Romain and her business partner Marianne Mogendorff are passionate about British-grown cut flowers. Taking its name from the north London street where they set up shop in 2017, the business has evolved from a flower farm offering local, organically cultivated and subscription-delivered bouquets of seasonal flowers – from dahlias and cornflowers to nicotiana – to a micro wholesaler selling direct to florists.
The first things they grew were cornflowers. “Cornflowers give you a lot of confidence; it’s good to start with something easy like that, rather than something fussy, like bupleurum, that you’d probably spend a lot of time crying about,” says Romain. Other flowers sown that first year were cosmos, zinnias and sunflowers.

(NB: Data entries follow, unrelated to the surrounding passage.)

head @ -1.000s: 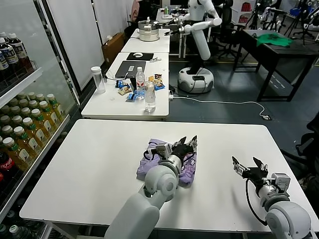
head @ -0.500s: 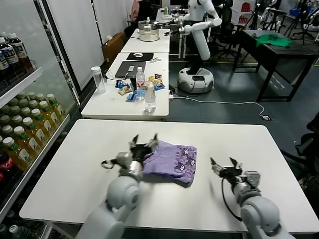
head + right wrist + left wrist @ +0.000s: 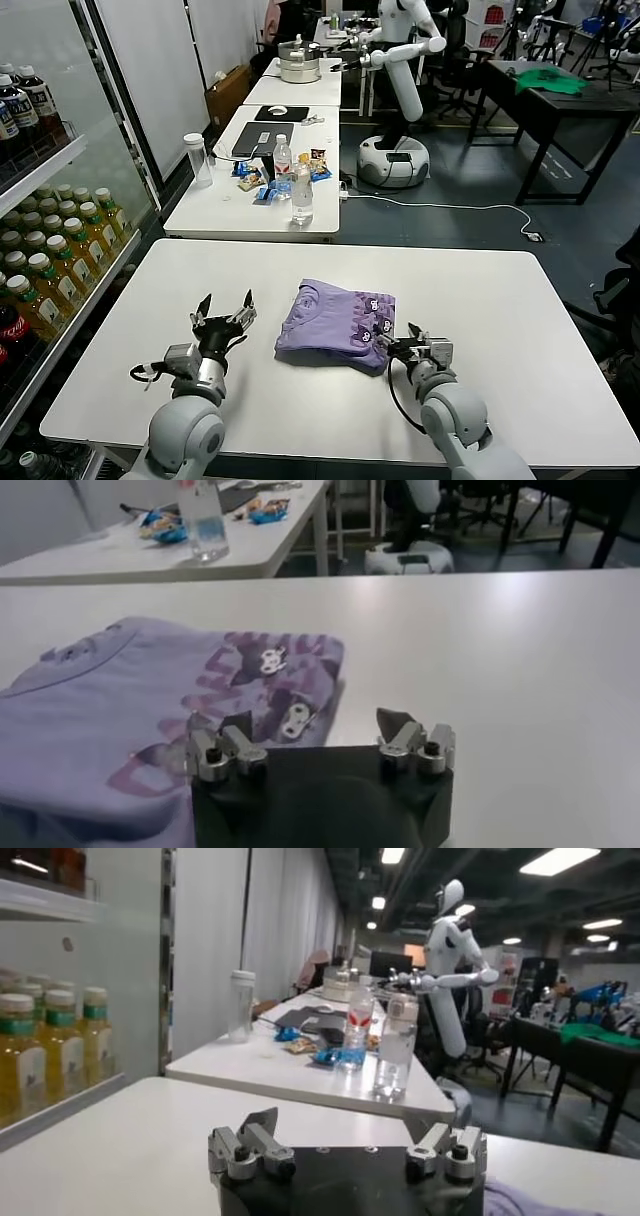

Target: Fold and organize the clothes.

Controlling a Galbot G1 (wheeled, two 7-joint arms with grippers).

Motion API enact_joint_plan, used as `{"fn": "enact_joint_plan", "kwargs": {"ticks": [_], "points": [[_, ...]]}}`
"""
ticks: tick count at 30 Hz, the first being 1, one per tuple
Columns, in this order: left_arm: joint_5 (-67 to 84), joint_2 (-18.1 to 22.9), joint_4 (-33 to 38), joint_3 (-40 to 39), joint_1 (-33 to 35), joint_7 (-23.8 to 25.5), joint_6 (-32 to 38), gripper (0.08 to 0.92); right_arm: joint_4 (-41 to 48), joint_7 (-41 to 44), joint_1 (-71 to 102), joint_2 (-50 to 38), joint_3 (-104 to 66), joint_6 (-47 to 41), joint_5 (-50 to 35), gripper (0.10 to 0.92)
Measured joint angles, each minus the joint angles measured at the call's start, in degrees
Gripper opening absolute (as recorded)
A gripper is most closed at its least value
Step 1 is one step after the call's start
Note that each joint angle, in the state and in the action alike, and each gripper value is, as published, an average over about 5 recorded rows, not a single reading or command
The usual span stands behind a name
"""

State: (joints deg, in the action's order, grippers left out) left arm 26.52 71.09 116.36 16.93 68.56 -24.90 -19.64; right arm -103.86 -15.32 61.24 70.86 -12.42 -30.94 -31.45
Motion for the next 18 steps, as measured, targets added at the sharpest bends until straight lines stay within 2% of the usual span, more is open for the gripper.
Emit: {"fn": "enact_joint_plan", "kwargs": {"ticks": [18], "points": [[-1.4,-1.2,2.1,2.0,3.9,0.2,0.4,0.823,6.3,1.3,-5.3,-0.3,1.5,1.4,-1.0,0.266]]}}
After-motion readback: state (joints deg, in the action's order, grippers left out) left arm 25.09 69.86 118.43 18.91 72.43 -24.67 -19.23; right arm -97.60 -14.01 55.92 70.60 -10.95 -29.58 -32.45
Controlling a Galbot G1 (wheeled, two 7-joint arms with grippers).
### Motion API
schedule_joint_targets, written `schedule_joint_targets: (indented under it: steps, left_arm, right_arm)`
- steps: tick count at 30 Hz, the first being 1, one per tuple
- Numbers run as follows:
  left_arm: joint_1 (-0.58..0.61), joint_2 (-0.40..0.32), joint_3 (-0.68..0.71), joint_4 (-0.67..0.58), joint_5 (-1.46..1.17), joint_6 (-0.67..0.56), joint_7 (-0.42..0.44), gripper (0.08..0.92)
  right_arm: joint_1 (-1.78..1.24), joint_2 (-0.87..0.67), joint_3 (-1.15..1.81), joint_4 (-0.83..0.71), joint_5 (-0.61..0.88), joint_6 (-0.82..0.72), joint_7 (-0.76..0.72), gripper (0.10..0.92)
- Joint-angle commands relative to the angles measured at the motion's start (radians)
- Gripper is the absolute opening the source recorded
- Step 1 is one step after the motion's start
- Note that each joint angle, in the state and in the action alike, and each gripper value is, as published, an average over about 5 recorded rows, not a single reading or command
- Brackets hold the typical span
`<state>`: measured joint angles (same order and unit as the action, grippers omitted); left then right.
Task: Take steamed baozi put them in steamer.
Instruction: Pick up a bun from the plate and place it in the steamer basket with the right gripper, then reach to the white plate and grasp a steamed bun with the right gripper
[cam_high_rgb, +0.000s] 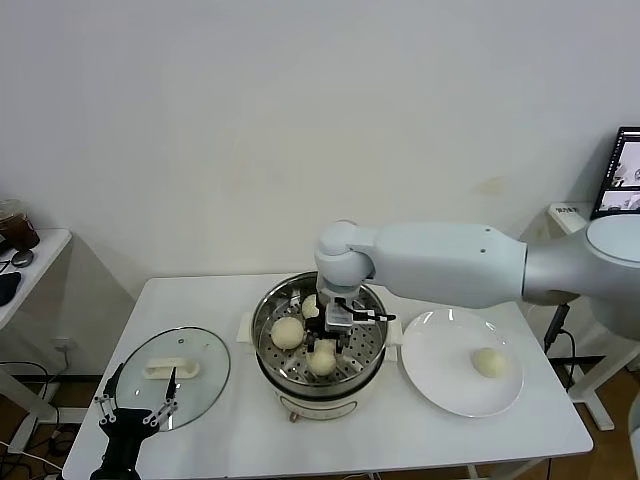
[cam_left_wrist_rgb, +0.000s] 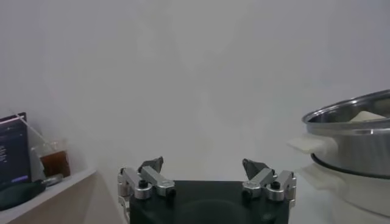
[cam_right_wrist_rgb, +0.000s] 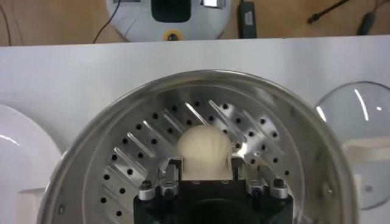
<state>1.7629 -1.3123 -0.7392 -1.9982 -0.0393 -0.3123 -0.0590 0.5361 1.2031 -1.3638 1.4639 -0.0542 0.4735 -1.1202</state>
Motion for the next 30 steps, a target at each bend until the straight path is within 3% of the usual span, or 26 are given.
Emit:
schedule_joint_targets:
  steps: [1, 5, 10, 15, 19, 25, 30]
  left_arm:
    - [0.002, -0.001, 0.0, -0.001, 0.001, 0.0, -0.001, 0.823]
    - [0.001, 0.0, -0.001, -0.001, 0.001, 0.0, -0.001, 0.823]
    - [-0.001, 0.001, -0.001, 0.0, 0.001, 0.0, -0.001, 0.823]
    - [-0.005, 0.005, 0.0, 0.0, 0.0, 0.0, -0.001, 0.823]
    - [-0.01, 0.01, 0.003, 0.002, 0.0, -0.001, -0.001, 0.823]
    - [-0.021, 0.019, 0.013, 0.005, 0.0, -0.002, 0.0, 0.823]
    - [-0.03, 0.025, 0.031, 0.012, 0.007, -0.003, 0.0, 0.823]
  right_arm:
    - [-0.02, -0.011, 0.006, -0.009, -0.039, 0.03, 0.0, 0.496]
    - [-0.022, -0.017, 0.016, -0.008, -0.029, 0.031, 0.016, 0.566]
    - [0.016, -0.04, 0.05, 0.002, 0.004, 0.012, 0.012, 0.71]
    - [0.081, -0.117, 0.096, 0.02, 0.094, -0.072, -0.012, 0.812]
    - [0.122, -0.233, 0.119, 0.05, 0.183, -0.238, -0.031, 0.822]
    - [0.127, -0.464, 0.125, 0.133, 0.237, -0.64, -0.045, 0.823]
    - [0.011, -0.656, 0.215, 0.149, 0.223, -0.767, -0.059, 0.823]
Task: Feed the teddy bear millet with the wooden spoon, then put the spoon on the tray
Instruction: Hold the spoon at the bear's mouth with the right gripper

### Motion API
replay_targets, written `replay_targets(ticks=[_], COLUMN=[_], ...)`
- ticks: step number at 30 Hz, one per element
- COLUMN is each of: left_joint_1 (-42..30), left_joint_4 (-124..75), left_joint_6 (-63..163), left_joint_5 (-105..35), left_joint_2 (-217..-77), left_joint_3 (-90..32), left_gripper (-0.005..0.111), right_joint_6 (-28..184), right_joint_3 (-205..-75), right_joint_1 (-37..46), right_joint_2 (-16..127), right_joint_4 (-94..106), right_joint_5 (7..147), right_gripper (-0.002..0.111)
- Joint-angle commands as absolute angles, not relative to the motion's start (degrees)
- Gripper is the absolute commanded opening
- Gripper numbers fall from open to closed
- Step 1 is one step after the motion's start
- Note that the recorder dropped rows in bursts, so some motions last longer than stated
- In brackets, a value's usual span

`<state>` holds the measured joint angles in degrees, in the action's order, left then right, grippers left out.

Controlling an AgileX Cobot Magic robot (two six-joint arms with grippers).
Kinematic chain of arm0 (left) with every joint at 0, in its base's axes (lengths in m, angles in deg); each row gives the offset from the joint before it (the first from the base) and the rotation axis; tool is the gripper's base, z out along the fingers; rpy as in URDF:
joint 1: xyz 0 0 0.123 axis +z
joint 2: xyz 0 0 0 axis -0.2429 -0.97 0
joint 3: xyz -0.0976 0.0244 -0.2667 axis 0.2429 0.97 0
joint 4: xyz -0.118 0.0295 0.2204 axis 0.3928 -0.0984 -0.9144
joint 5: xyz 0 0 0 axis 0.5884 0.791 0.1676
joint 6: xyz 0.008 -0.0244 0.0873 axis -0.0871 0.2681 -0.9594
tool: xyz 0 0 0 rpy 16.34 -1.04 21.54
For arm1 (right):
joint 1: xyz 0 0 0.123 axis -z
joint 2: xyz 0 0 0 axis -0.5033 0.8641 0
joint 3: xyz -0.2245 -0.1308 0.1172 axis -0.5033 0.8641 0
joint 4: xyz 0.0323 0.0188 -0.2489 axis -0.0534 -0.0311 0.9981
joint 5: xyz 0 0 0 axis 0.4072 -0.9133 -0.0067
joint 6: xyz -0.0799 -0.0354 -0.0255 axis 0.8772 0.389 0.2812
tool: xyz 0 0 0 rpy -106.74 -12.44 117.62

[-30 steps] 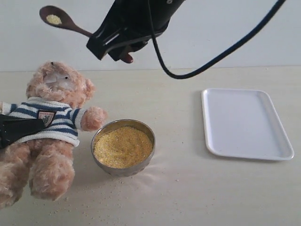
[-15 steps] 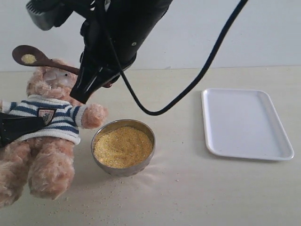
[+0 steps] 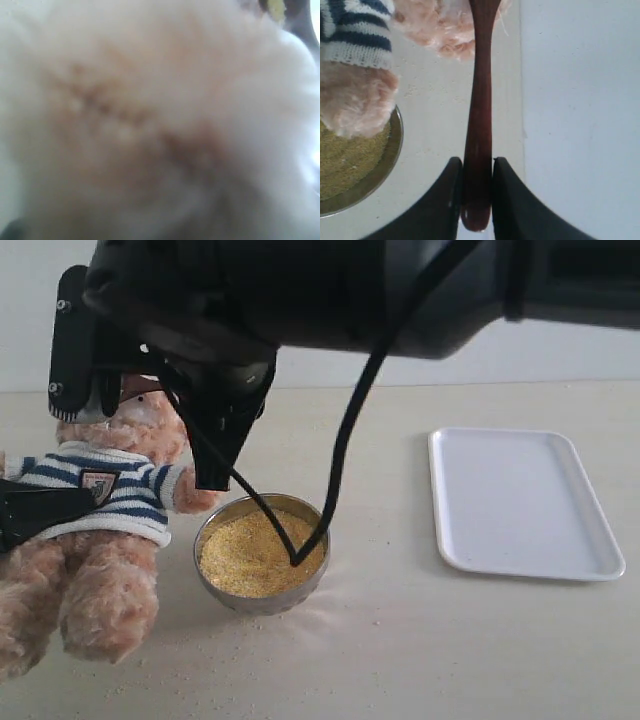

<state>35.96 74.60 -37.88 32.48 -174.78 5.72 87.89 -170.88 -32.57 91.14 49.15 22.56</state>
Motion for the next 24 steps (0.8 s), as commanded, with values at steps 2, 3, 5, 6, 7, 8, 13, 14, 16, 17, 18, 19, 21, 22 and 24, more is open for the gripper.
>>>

For first-time flower growers, Mogendorff suggests keeping things simple: “Maybe prioritise three easy crops rather than buying everything in the seed catalogues. Try something like a sweet pea: they germinate easily and overwinter just fine. Cultivars such as ‘Nimbus’ and ‘Wiltshire Ripple’ are real crowd-pleasers.” They also recommend the many newer cultivars of calendula, and the delicate white laceflower Orlaya grandiflora: “We dry it: the seed pod is beautiful, as well as the flower itself.”
Interestingly, it is the pastoral, hedgerow-like quality of these blooms that increases their value. “There is almost a fetishisation of nature and wildness in London,” says Mogendorff. “We provide a wild aesthetic that we’re all yearning for in the city.”